Eliza Wharton

: TALES OF PURITAN LAND
: Myths And Legends Of Our Own Land

Under the name of Eliza Wharton for a brief time lived a woman whose name

was said to be Elizabeth Whitman. Little is known of her, and it is

thought that she had gone among strangers to conceal disgrace. She died

without telling her story. In 1788 she arrived at the Bell Tavern,

Danvers, in company with a man, who, after seeing her properly bestowed,

drove away and never returned. A graceful, beautiful, well-bred woman,

> with face overcast by a tender melancholy, she kept indoors with her

books, her sewing, and a guitar, avoiding the gossip of the idle. She

said that her husband was absent on a journey, and a letter addressed to

Mrs. Eliza Wharton was to be seen on her table when she received

callers. Once a stranger paused at her door and read the name thereon. As

he passed on the woman groaned, I am undone! One good woman, seeing her

need of care and defiant of village prattling, took her to her home, and

there, after giving birth to a dead child, she passed away. Among her

effects were letters full of pathetic appeal, and some verses, closing

thus:



O thou for whose dear sake I bear

A doom so dreadful, so severe,

May happy fates thy footsteps guide

And o'er thy peaceful home preside.

Nor let Eliza's early tomb

Infect thee with its baleful gloom.



A stone was raised above her grave, by whom it is not known, and this

inscription was engraved thereon: This humble stone, in memory of

Elizabeth Whitman, is inscribed by her weeping friends, to whom she

endeared herself by uncommon tenderness and affection.
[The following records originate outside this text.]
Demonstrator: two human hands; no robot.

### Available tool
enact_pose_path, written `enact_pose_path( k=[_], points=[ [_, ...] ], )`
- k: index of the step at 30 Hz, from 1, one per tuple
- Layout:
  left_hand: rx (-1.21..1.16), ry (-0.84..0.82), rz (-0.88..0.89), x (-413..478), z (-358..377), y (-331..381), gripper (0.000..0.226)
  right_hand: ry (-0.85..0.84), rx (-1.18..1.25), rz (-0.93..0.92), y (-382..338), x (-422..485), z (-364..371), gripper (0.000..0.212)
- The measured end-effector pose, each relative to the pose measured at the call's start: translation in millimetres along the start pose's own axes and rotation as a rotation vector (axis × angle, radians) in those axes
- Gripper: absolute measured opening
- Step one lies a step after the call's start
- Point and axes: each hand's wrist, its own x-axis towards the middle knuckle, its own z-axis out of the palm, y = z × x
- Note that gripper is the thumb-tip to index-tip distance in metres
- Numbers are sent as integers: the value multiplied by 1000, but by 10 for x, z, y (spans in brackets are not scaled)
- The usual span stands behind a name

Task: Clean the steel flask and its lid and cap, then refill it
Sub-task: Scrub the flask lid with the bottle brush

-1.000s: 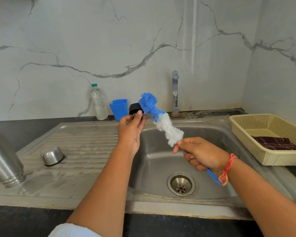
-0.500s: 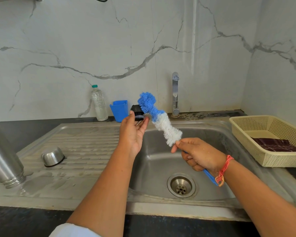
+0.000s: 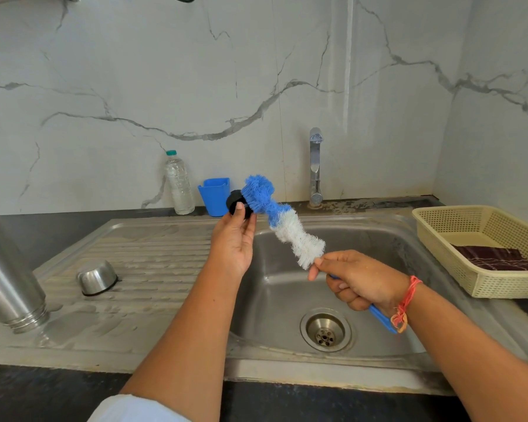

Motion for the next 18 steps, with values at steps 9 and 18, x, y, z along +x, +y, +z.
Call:
enact_pose_path(
  k=[9, 18],
  points=[
    [134, -20, 71, -11, 26, -37, 22, 4, 41, 3, -11, -9, -58, 33],
    [196, -41, 58, -38, 46, -67, 41, -1, 50, 6, -41, -18, -84, 34]
  ],
)
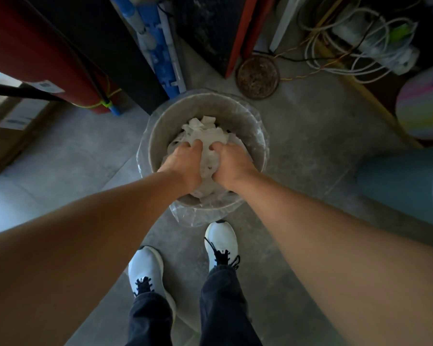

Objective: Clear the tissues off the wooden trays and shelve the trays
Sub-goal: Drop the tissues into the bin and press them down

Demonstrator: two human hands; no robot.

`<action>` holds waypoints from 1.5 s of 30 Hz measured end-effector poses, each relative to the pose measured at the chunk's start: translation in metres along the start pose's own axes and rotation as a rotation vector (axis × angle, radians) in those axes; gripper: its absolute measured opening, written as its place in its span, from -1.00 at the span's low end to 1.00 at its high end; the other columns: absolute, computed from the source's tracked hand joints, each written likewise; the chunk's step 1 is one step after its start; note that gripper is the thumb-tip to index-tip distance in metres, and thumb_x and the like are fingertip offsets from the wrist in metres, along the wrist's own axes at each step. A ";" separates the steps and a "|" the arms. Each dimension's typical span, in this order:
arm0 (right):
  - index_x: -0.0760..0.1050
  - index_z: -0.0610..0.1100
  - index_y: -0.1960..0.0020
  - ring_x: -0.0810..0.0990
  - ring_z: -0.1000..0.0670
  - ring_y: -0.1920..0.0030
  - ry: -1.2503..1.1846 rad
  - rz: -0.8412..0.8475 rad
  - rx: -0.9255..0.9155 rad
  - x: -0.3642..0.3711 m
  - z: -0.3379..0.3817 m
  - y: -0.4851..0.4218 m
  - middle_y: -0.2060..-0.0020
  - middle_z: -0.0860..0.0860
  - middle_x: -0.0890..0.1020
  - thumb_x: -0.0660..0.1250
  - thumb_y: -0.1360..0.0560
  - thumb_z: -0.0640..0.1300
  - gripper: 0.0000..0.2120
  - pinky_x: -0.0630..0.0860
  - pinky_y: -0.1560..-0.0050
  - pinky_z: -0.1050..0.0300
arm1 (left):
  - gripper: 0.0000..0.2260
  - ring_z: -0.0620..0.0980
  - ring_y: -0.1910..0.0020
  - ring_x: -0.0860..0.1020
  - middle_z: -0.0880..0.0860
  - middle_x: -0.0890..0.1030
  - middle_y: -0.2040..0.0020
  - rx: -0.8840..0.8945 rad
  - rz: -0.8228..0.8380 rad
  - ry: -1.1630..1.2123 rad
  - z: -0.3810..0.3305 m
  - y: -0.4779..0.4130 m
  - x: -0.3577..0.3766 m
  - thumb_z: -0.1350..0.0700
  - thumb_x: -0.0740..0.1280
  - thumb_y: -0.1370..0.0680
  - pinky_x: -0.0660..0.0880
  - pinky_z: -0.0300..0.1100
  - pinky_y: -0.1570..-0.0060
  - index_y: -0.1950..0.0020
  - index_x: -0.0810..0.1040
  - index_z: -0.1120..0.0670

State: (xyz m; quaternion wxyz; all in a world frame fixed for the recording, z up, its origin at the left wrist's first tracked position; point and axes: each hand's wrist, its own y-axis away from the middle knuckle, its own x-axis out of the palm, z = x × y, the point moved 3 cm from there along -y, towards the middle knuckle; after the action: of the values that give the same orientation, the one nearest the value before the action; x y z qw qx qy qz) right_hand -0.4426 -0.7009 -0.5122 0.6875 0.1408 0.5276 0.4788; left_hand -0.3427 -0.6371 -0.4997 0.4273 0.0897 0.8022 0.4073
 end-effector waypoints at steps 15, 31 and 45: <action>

Endowed with

superior genius and acquirements, she was still more endeared by humility

and benevolence. Let candor throw a veil over her frailties, for great

was her charity for others. She sustained the last painful scene far from

every friend, and exhibited an example of calm resignation. Her departure

was on the 25th of July, 1788, in the thirty-seventh year of her age, and

the tears of strangers watered her grave.